What is space? In physics, it cannot be defined outside the dynamics of matter. In
social theory it cannot be defined without reference to social practices. Castells defines
space as a material product, in relationship to other material products – including people
– who engage in (historically) determined social relationships that provide space with a
form, a function, and a social meaning. Time and space cannot be understood
independently of social action.
Castells speaks of time-sharing social practices, hereby he refers to the fact that
space brings together those practices that are simultaneous in time. The proximity of
material support is no longer of essence.

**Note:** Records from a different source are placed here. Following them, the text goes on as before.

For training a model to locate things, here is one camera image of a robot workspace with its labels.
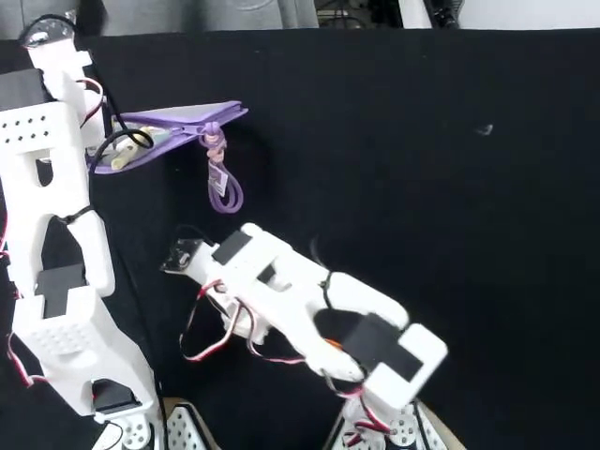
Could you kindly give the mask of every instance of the purple loop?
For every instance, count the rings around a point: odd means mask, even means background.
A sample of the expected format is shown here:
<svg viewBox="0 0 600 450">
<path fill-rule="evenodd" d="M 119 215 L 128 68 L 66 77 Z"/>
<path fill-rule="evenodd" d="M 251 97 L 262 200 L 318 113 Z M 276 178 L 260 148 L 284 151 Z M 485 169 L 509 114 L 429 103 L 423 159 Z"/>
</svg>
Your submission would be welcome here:
<svg viewBox="0 0 600 450">
<path fill-rule="evenodd" d="M 215 142 L 207 142 L 206 136 L 218 136 L 218 139 Z M 215 148 L 225 141 L 225 133 L 221 129 L 218 122 L 209 122 L 204 126 L 204 130 L 202 135 L 199 138 L 200 144 L 209 150 Z M 219 162 L 217 164 L 212 163 L 210 160 L 208 164 L 213 164 L 215 167 L 219 168 L 223 172 L 225 172 L 228 176 L 227 187 L 225 191 L 225 196 L 227 198 L 227 202 L 224 202 L 224 199 L 218 194 L 217 189 L 211 185 L 210 180 L 208 183 L 208 199 L 210 203 L 213 205 L 213 208 L 218 213 L 222 214 L 234 214 L 237 213 L 242 205 L 244 204 L 244 191 L 240 186 L 237 179 L 225 168 L 225 164 Z"/>
</svg>

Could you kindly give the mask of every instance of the cable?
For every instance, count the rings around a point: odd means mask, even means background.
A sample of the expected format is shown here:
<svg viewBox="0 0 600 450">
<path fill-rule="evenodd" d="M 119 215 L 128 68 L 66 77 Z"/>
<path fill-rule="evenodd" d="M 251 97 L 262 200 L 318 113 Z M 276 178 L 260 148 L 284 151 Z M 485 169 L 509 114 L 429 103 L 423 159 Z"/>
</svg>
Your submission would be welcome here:
<svg viewBox="0 0 600 450">
<path fill-rule="evenodd" d="M 90 162 L 89 169 L 88 169 L 88 172 L 90 174 L 90 183 L 89 183 L 89 188 L 88 188 L 90 202 L 92 199 L 92 186 L 93 186 L 92 175 L 96 172 L 96 167 L 100 163 L 100 160 L 102 159 L 102 155 L 104 154 L 106 149 L 109 147 L 109 145 L 111 143 L 113 143 L 114 141 L 116 141 L 118 138 L 120 138 L 122 136 L 129 136 L 129 138 L 131 138 L 131 140 L 133 140 L 132 136 L 134 134 L 138 134 L 138 135 L 142 136 L 144 139 L 146 139 L 146 141 L 147 141 L 146 145 L 149 145 L 149 147 L 147 147 L 147 148 L 150 148 L 154 145 L 154 141 L 152 140 L 152 138 L 150 137 L 150 135 L 148 133 L 141 131 L 140 129 L 125 128 L 125 129 L 120 129 L 118 131 L 115 131 L 108 138 L 106 138 L 106 140 L 97 148 L 96 153 L 92 157 L 92 161 Z"/>
<path fill-rule="evenodd" d="M 104 101 L 104 88 L 102 87 L 102 84 L 100 84 L 96 80 L 94 80 L 92 78 L 87 78 L 87 77 L 81 78 L 80 80 L 77 80 L 75 83 L 92 84 L 94 87 L 96 87 L 97 93 L 99 96 L 99 101 L 98 101 L 97 105 L 94 108 L 92 108 L 89 112 L 87 112 L 87 114 L 85 115 L 85 119 L 83 119 L 83 122 L 80 125 L 80 128 L 83 128 L 83 126 L 87 123 L 87 121 L 90 120 L 92 117 L 94 117 L 94 114 L 96 114 L 102 107 L 102 102 Z"/>
<path fill-rule="evenodd" d="M 338 0 L 329 0 L 328 2 L 323 3 L 320 7 L 317 7 L 317 11 L 321 11 L 327 7 L 332 6 L 334 3 L 336 3 Z"/>
<path fill-rule="evenodd" d="M 117 446 L 117 444 L 119 444 L 121 442 L 121 440 L 123 439 L 123 435 L 125 434 L 125 430 L 119 424 L 115 424 L 114 422 L 109 422 L 109 425 L 114 425 L 116 427 L 119 427 L 121 429 L 121 434 L 119 435 L 119 439 L 117 439 L 116 442 L 113 445 L 111 445 L 110 447 L 106 447 L 106 448 L 104 448 L 102 450 L 112 450 L 114 447 Z"/>
<path fill-rule="evenodd" d="M 248 332 L 248 335 L 247 335 L 246 347 L 250 351 L 251 354 L 253 354 L 254 356 L 258 356 L 270 363 L 287 364 L 290 366 L 304 363 L 306 361 L 304 356 L 300 356 L 300 357 L 296 357 L 296 358 L 271 358 L 271 357 L 264 356 L 258 350 L 256 350 L 256 348 L 254 347 L 254 342 L 252 341 L 252 335 L 254 334 L 254 328 L 256 326 L 256 317 L 254 316 L 254 311 L 252 311 L 252 309 L 250 309 L 240 298 L 236 297 L 235 299 L 239 302 L 242 309 L 244 309 L 246 311 L 247 315 L 250 318 L 250 331 Z"/>
<path fill-rule="evenodd" d="M 367 406 L 367 404 L 365 403 L 365 399 L 362 396 L 360 397 L 360 404 L 362 405 L 363 410 L 365 410 L 365 414 L 367 415 L 368 420 L 370 420 L 373 424 L 375 424 L 375 426 L 380 428 L 380 432 L 389 434 L 392 429 L 382 419 L 375 415 L 375 412 L 373 412 Z"/>
<path fill-rule="evenodd" d="M 10 361 L 12 361 L 14 363 L 15 368 L 17 368 L 17 370 L 19 371 L 19 376 L 21 377 L 22 383 L 25 385 L 25 387 L 30 388 L 36 382 L 47 382 L 48 380 L 46 379 L 46 377 L 43 377 L 41 375 L 29 375 L 27 373 L 25 364 L 23 364 L 23 361 L 21 361 L 19 356 L 17 356 L 17 354 L 14 352 L 14 350 L 12 350 L 12 337 L 13 336 L 14 336 L 14 332 L 11 331 L 8 334 L 7 356 L 8 356 L 8 359 L 10 359 Z"/>
<path fill-rule="evenodd" d="M 61 16 L 59 14 L 43 14 L 24 27 L 24 29 L 19 34 L 19 37 L 17 38 L 17 41 L 19 42 L 19 44 L 25 48 L 29 48 L 25 42 L 25 38 L 27 38 L 27 35 L 29 35 L 31 30 L 33 30 L 34 26 L 36 26 L 38 23 L 43 22 L 43 21 L 48 21 L 48 20 L 55 20 L 55 21 L 65 23 L 73 31 L 74 34 L 76 34 L 76 32 L 77 32 L 77 25 L 71 19 L 69 19 L 65 16 Z"/>
<path fill-rule="evenodd" d="M 319 253 L 317 251 L 317 241 L 319 240 L 319 236 L 315 236 L 310 240 L 310 243 L 308 244 L 308 248 L 310 250 L 310 256 L 312 257 L 313 261 L 315 263 L 317 263 L 319 266 L 321 266 L 323 269 L 327 270 L 327 277 L 325 278 L 324 281 L 322 281 L 321 283 L 319 283 L 319 286 L 322 289 L 322 299 L 324 300 L 325 304 L 327 305 L 327 308 L 329 309 L 334 309 L 333 305 L 331 304 L 331 298 L 329 298 L 329 288 L 331 287 L 331 276 L 334 275 L 334 273 L 329 270 L 329 268 L 327 268 L 327 266 L 323 263 L 323 261 L 321 261 L 321 258 L 319 258 Z"/>
<path fill-rule="evenodd" d="M 179 234 L 178 232 L 180 230 L 192 230 L 193 232 L 198 234 L 202 238 L 202 240 L 210 247 L 212 247 L 215 244 L 215 242 L 212 239 L 210 239 L 208 235 L 205 232 L 203 232 L 200 228 L 196 227 L 195 225 L 189 225 L 187 223 L 181 223 L 175 227 L 175 231 L 173 232 L 173 241 L 177 239 L 177 234 Z"/>
<path fill-rule="evenodd" d="M 107 225 L 106 220 L 104 220 L 104 223 L 107 226 L 107 231 L 108 231 L 108 225 Z M 151 368 L 153 368 L 155 371 L 153 378 L 154 378 L 155 389 L 157 391 L 158 405 L 160 407 L 160 414 L 162 415 L 163 441 L 164 441 L 165 450 L 169 450 L 169 432 L 167 430 L 168 417 L 167 417 L 167 411 L 165 409 L 165 402 L 164 402 L 164 398 L 163 398 L 164 396 L 162 394 L 162 386 L 160 385 L 160 382 L 158 381 L 158 375 L 156 374 L 157 358 L 156 358 L 156 354 L 154 351 L 155 347 L 153 345 L 152 336 L 150 334 L 150 328 L 148 326 L 148 322 L 146 321 L 145 314 L 143 314 L 142 300 L 140 299 L 140 296 L 138 294 L 138 286 L 137 286 L 137 283 L 135 282 L 135 278 L 133 277 L 131 271 L 129 270 L 127 263 L 125 262 L 125 258 L 123 258 L 123 255 L 121 254 L 121 251 L 119 250 L 119 247 L 117 245 L 113 245 L 113 248 L 114 248 L 114 253 L 115 253 L 117 259 L 123 266 L 123 271 L 125 272 L 127 284 L 129 285 L 129 291 L 135 302 L 136 309 L 138 310 L 138 315 L 140 316 L 140 322 L 142 323 L 142 330 L 143 330 L 143 333 L 145 334 L 146 341 L 148 342 L 148 353 L 150 356 L 150 358 L 148 358 L 149 359 L 148 365 Z"/>
<path fill-rule="evenodd" d="M 237 325 L 237 321 L 240 318 L 241 310 L 242 310 L 242 307 L 240 307 L 238 305 L 235 309 L 235 312 L 233 313 L 233 315 L 231 317 L 231 322 L 229 324 L 229 328 L 227 329 L 227 331 L 225 332 L 225 335 L 223 335 L 223 337 L 220 340 L 218 340 L 217 342 L 215 342 L 212 345 L 209 345 L 204 350 L 202 350 L 201 352 L 199 352 L 193 356 L 187 356 L 184 353 L 183 348 L 182 348 L 182 341 L 183 341 L 184 334 L 182 333 L 181 335 L 179 335 L 179 348 L 181 349 L 181 354 L 183 354 L 184 358 L 186 358 L 188 361 L 191 361 L 194 363 L 200 363 L 204 358 L 206 358 L 206 357 L 210 356 L 211 354 L 216 353 L 217 351 L 222 349 L 233 335 L 233 330 L 235 329 L 235 326 Z"/>
<path fill-rule="evenodd" d="M 116 104 L 116 101 L 114 100 L 113 94 L 111 93 L 110 89 L 108 88 L 108 84 L 106 84 L 104 82 L 104 79 L 102 78 L 102 75 L 100 74 L 100 71 L 98 70 L 98 64 L 96 64 L 96 61 L 94 60 L 94 57 L 91 53 L 90 53 L 90 59 L 92 60 L 92 68 L 94 70 L 94 74 L 96 75 L 96 79 L 104 87 L 104 94 L 106 95 L 106 101 L 109 105 L 109 109 L 111 110 L 112 115 L 114 115 L 114 118 L 116 119 L 117 123 L 119 124 L 119 126 L 121 127 L 122 130 L 129 129 L 127 124 L 123 120 L 123 117 L 121 117 L 121 111 L 117 107 L 117 104 Z M 149 141 L 152 144 L 148 145 L 147 142 L 140 142 L 137 139 L 135 139 L 135 137 L 133 137 L 133 136 L 129 136 L 129 137 L 131 138 L 132 141 L 134 141 L 136 144 L 138 144 L 142 148 L 152 148 L 154 146 L 154 143 L 152 142 L 152 140 Z"/>
<path fill-rule="evenodd" d="M 229 328 L 227 329 L 227 331 L 225 332 L 225 335 L 220 340 L 218 340 L 214 344 L 208 346 L 207 348 L 205 348 L 201 352 L 196 353 L 193 356 L 186 355 L 184 353 L 184 350 L 183 350 L 184 336 L 185 336 L 186 332 L 189 330 L 189 327 L 191 326 L 191 323 L 192 323 L 192 321 L 194 319 L 194 316 L 196 314 L 196 307 L 198 306 L 199 300 L 201 300 L 202 298 L 204 298 L 206 296 L 206 294 L 208 293 L 208 291 L 210 291 L 213 288 L 216 290 L 218 288 L 218 286 L 220 286 L 220 285 L 222 285 L 221 280 L 220 279 L 216 279 L 215 281 L 212 281 L 212 282 L 207 283 L 204 286 L 202 286 L 202 288 L 198 292 L 198 295 L 196 296 L 196 302 L 194 303 L 194 307 L 192 308 L 191 312 L 189 313 L 189 317 L 187 318 L 186 328 L 179 335 L 179 349 L 181 350 L 181 354 L 188 361 L 191 361 L 191 362 L 194 362 L 194 363 L 201 362 L 207 356 L 209 356 L 209 355 L 217 352 L 221 348 L 223 348 L 225 346 L 225 344 L 229 341 L 229 339 L 232 337 L 233 330 L 234 330 L 234 328 L 235 328 L 235 326 L 237 324 L 237 321 L 239 319 L 239 316 L 240 316 L 240 312 L 241 312 L 241 307 L 240 306 L 238 306 L 235 309 L 235 312 L 233 313 L 233 315 L 231 317 L 231 322 L 230 322 Z"/>
<path fill-rule="evenodd" d="M 354 17 L 354 16 L 332 17 L 330 19 L 325 19 L 324 21 L 322 21 L 321 25 L 326 25 L 328 23 L 334 23 L 335 21 L 340 21 L 340 20 L 344 21 L 344 28 L 348 27 L 347 21 L 355 21 L 356 23 L 358 23 L 360 25 L 361 28 L 368 28 L 366 22 L 361 21 L 360 19 L 358 19 L 357 17 Z"/>
<path fill-rule="evenodd" d="M 321 374 L 322 374 L 322 377 L 325 378 L 325 383 L 327 384 L 327 387 L 330 390 L 332 390 L 340 398 L 346 398 L 346 399 L 359 398 L 365 390 L 363 385 L 360 384 L 348 392 L 340 391 L 339 389 L 336 388 L 336 386 L 334 385 L 334 381 L 332 380 L 332 378 L 329 376 L 329 374 L 327 372 L 322 370 Z"/>
<path fill-rule="evenodd" d="M 7 229 L 8 229 L 8 209 L 4 214 L 4 223 L 2 225 L 2 237 L 0 238 L 0 259 L 8 256 L 8 251 L 5 250 L 7 246 Z"/>
<path fill-rule="evenodd" d="M 412 401 L 412 406 L 414 407 L 414 415 L 416 417 L 416 423 L 419 426 L 419 432 L 421 433 L 421 437 L 423 438 L 423 444 L 425 445 L 425 450 L 431 450 L 431 446 L 429 445 L 428 435 L 425 432 L 425 427 L 423 427 L 423 418 L 421 417 L 421 412 L 419 411 L 418 400 Z"/>
</svg>

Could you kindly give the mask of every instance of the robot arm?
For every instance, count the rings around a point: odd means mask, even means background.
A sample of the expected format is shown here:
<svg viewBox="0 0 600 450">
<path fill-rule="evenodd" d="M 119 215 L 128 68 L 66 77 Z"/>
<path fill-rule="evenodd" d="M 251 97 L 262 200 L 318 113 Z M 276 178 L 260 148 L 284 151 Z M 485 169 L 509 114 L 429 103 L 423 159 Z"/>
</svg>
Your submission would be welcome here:
<svg viewBox="0 0 600 450">
<path fill-rule="evenodd" d="M 40 58 L 54 44 L 62 57 Z M 85 148 L 104 140 L 102 110 L 88 117 L 101 98 L 77 82 L 83 67 L 72 40 L 42 45 L 36 52 L 38 58 L 32 59 L 40 69 L 0 76 L 8 271 L 21 294 L 13 332 L 39 360 L 43 380 L 76 413 L 117 424 L 124 430 L 120 440 L 131 450 L 152 440 L 152 426 L 159 449 L 163 428 L 152 369 L 102 301 L 114 291 L 113 264 L 104 224 L 90 206 L 85 160 Z M 57 60 L 68 67 L 57 66 Z M 46 186 L 38 176 L 40 161 L 52 164 Z M 43 267 L 41 250 L 52 217 L 66 223 L 83 264 Z"/>
<path fill-rule="evenodd" d="M 234 334 L 261 344 L 276 327 L 317 374 L 362 382 L 363 400 L 381 417 L 393 417 L 406 406 L 447 354 L 426 327 L 409 325 L 398 302 L 349 275 L 329 274 L 254 224 L 220 246 L 178 241 L 163 270 L 202 285 L 218 280 L 210 295 L 229 313 L 223 314 L 225 323 L 236 305 L 244 307 Z M 333 309 L 364 316 L 342 349 L 327 343 L 313 322 L 328 308 L 326 300 Z"/>
</svg>

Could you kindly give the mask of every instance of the black fabric backdrop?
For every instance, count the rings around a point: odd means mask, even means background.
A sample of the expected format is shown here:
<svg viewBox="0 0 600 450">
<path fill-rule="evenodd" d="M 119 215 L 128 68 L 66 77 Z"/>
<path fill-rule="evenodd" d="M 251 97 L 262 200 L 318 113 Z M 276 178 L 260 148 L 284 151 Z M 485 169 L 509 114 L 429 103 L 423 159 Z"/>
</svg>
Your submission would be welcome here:
<svg viewBox="0 0 600 450">
<path fill-rule="evenodd" d="M 197 287 L 158 271 L 178 223 L 220 240 L 254 221 L 305 254 L 319 235 L 329 265 L 402 299 L 448 344 L 422 398 L 469 448 L 578 448 L 591 436 L 597 31 L 88 43 L 123 111 L 226 99 L 250 108 L 226 127 L 227 163 L 247 196 L 233 217 L 211 209 L 197 145 L 95 180 L 96 204 L 140 285 L 165 393 L 192 400 L 224 449 L 319 448 L 341 402 L 305 367 L 256 360 L 240 339 L 200 365 L 182 361 L 177 336 Z M 4 72 L 27 66 L 13 43 L 0 43 L 0 54 Z M 65 238 L 55 228 L 45 251 L 53 265 L 76 254 L 58 250 Z M 106 303 L 146 351 L 115 270 L 117 292 Z M 13 309 L 4 274 L 3 332 Z M 325 332 L 340 323 L 328 321 Z M 189 345 L 221 332 L 202 308 Z M 21 388 L 2 360 L 3 448 L 84 449 L 98 433 L 48 386 Z"/>
</svg>

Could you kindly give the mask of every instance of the purple fabric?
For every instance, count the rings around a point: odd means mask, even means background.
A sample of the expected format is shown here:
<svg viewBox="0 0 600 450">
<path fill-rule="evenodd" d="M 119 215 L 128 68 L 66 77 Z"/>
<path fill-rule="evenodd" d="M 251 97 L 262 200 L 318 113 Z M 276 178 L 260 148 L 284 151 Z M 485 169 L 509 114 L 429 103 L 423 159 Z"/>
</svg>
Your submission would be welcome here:
<svg viewBox="0 0 600 450">
<path fill-rule="evenodd" d="M 141 157 L 129 162 L 120 171 L 113 170 L 110 164 L 100 163 L 96 168 L 96 173 L 120 173 L 140 167 L 185 143 L 198 139 L 203 135 L 206 124 L 216 123 L 220 127 L 248 112 L 248 109 L 243 108 L 239 101 L 220 103 L 215 105 L 215 108 L 202 113 L 195 113 L 193 109 L 192 106 L 122 114 L 123 119 L 128 122 L 139 122 L 144 125 L 170 129 L 171 137 L 147 150 Z"/>
<path fill-rule="evenodd" d="M 205 135 L 218 136 L 218 139 L 215 142 L 209 143 L 204 138 Z M 223 143 L 225 143 L 225 146 L 227 146 L 227 141 L 225 139 L 225 133 L 223 133 L 223 130 L 221 129 L 218 122 L 211 122 L 211 123 L 206 124 L 204 127 L 204 133 L 202 134 L 202 136 L 200 136 L 199 141 L 204 147 L 208 148 L 209 150 L 211 148 L 215 148 L 219 145 L 222 145 Z M 220 195 L 218 195 L 217 190 L 210 183 L 210 179 L 208 182 L 208 200 L 210 201 L 210 203 L 213 205 L 213 208 L 215 208 L 215 210 L 218 213 L 222 213 L 222 214 L 237 213 L 240 210 L 240 208 L 242 207 L 242 205 L 244 204 L 244 191 L 242 190 L 242 187 L 240 186 L 239 182 L 232 175 L 232 173 L 227 170 L 227 168 L 225 167 L 225 164 L 223 164 L 222 162 L 214 164 L 209 159 L 208 165 L 209 165 L 209 167 L 208 167 L 209 174 L 210 174 L 210 165 L 214 165 L 218 169 L 221 169 L 222 171 L 224 171 L 227 174 L 227 176 L 229 177 L 228 181 L 227 181 L 227 189 L 225 192 L 227 202 L 224 202 L 223 198 Z"/>
</svg>

Our society is constructed around flows: flows of capital, flows of information, flows
of technology, flows of organizational interactions, flows of images, sounds, and symbols.
Flows are not just one element of the social organization: they are the expression of
processes dominating our economic, political, and symbolic life.
Castells proposes the idea that there is a new spatial form characteristic of social
practices that dominate and shape the network society: the space of flows. The space of
flows is the material organization of time-sharing social practices that work through
flows. By flows Castells understands purposeful, repetitive, programmable sequences of
exchange and interaction between physically disjointed positions held by social actors in
the economic, political, and symbolic structures of society.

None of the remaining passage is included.